▸ Dataset records
<<<<

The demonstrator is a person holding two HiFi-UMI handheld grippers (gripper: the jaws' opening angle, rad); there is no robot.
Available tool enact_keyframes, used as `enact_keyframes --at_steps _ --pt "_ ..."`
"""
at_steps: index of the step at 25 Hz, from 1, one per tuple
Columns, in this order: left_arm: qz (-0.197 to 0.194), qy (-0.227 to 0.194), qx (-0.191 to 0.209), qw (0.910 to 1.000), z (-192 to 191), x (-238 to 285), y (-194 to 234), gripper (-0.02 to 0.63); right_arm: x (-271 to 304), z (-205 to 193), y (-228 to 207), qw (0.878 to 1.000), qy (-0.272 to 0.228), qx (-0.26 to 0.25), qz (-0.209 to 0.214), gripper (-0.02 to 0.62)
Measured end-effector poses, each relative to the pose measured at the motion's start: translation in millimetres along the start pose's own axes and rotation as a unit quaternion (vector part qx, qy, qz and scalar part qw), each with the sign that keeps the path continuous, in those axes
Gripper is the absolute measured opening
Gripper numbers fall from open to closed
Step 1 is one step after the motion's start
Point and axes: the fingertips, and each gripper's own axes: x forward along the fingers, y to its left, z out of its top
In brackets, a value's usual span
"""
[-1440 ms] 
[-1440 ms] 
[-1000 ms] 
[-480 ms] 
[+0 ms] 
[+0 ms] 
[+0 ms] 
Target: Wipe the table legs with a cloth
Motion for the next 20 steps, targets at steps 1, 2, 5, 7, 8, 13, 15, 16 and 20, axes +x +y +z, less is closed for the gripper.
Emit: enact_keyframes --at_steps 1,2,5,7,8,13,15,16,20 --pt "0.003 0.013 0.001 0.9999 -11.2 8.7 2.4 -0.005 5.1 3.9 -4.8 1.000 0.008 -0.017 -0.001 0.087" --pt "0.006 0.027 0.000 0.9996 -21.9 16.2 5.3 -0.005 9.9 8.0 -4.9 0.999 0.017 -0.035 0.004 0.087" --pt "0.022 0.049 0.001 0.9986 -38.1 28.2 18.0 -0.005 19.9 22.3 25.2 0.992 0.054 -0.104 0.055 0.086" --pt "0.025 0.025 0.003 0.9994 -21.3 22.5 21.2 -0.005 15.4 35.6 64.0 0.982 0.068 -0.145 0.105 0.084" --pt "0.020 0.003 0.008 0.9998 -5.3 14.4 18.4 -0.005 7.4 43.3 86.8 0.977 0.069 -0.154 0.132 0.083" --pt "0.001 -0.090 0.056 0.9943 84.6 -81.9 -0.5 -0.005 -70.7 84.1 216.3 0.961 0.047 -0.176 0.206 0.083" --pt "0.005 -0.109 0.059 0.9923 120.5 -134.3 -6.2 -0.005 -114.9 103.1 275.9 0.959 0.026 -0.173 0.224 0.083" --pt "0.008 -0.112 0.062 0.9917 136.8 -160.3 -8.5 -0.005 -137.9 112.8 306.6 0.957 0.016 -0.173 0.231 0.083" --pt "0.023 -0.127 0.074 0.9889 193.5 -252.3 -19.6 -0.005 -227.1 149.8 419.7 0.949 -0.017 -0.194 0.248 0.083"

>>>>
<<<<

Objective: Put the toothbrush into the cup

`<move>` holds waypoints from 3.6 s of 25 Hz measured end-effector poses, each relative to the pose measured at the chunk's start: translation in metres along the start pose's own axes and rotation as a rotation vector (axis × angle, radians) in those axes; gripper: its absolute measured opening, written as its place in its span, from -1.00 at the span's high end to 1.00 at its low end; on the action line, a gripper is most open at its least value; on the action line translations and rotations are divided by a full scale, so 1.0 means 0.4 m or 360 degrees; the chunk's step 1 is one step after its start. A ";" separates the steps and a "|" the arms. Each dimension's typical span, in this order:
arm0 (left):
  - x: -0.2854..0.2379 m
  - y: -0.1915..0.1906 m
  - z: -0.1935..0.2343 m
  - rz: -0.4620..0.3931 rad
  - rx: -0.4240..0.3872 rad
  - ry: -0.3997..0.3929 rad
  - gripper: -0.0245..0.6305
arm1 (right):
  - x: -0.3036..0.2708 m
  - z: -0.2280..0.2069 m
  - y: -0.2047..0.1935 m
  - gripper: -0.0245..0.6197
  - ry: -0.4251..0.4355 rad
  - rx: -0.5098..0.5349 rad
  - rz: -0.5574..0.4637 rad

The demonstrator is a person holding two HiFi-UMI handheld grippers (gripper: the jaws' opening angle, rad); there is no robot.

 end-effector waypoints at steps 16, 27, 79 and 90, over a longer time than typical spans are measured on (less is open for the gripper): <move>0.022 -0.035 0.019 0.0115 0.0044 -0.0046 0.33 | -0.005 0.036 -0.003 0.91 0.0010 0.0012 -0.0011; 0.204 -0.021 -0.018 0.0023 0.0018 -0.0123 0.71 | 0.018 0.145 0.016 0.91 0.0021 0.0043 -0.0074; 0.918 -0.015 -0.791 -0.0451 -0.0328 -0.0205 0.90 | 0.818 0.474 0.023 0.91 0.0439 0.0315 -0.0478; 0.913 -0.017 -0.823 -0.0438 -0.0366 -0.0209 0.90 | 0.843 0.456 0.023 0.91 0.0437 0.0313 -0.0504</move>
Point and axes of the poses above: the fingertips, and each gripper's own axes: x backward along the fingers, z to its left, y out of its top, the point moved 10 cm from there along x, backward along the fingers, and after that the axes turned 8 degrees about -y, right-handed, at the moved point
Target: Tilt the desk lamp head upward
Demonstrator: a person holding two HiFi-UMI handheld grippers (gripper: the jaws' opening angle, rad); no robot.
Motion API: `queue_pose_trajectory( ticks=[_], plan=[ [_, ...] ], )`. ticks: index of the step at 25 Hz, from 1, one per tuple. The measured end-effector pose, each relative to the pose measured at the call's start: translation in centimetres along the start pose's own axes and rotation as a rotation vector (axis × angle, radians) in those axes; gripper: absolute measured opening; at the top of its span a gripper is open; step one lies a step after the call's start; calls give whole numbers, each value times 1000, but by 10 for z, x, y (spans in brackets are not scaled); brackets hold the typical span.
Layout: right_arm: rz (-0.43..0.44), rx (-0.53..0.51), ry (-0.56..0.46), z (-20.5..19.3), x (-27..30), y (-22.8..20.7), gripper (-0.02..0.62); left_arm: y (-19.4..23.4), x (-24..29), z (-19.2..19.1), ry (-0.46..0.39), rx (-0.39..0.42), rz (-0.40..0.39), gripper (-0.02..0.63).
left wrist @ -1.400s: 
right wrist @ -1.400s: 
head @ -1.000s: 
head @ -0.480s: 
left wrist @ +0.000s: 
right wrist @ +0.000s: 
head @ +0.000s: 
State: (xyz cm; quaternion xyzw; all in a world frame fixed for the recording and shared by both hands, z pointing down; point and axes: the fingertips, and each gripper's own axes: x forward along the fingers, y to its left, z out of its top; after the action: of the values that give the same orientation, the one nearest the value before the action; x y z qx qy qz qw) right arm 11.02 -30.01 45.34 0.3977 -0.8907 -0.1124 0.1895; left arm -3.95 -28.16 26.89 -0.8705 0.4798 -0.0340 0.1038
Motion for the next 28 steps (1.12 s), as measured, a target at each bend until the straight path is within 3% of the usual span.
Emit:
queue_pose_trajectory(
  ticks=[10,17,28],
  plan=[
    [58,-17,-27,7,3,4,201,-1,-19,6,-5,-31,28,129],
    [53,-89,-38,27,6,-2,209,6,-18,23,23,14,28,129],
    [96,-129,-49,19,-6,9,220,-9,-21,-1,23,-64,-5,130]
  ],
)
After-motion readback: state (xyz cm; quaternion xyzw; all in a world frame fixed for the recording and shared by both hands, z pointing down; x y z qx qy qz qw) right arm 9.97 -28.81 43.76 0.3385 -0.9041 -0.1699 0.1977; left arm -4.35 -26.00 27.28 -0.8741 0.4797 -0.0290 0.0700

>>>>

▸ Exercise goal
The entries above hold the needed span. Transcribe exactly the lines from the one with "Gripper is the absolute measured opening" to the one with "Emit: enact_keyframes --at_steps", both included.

▸ Response area
Gripper is the absolute measured opening
Gripper numbers fall from open to closed
Step 1 is one step after the motion's start
Point and axes: the fingertips, and each gripper's own axes: x forward along the fingers, y to its left, z out of its top
In brackets, a value's usual span
"""
[-1440 ms] 
[-1440 ms] 
[-1000 ms] 
[-480 ms] 
[+0 ms] 
[+0 ms] 
[+0 ms] 
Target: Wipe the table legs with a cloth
Motion for the next 20 steps, targets at steps 1, 2, 5, 7, 8, 13, 15, 16 and 20, axes +x +y +z, less is closed for the gripper.
Emit: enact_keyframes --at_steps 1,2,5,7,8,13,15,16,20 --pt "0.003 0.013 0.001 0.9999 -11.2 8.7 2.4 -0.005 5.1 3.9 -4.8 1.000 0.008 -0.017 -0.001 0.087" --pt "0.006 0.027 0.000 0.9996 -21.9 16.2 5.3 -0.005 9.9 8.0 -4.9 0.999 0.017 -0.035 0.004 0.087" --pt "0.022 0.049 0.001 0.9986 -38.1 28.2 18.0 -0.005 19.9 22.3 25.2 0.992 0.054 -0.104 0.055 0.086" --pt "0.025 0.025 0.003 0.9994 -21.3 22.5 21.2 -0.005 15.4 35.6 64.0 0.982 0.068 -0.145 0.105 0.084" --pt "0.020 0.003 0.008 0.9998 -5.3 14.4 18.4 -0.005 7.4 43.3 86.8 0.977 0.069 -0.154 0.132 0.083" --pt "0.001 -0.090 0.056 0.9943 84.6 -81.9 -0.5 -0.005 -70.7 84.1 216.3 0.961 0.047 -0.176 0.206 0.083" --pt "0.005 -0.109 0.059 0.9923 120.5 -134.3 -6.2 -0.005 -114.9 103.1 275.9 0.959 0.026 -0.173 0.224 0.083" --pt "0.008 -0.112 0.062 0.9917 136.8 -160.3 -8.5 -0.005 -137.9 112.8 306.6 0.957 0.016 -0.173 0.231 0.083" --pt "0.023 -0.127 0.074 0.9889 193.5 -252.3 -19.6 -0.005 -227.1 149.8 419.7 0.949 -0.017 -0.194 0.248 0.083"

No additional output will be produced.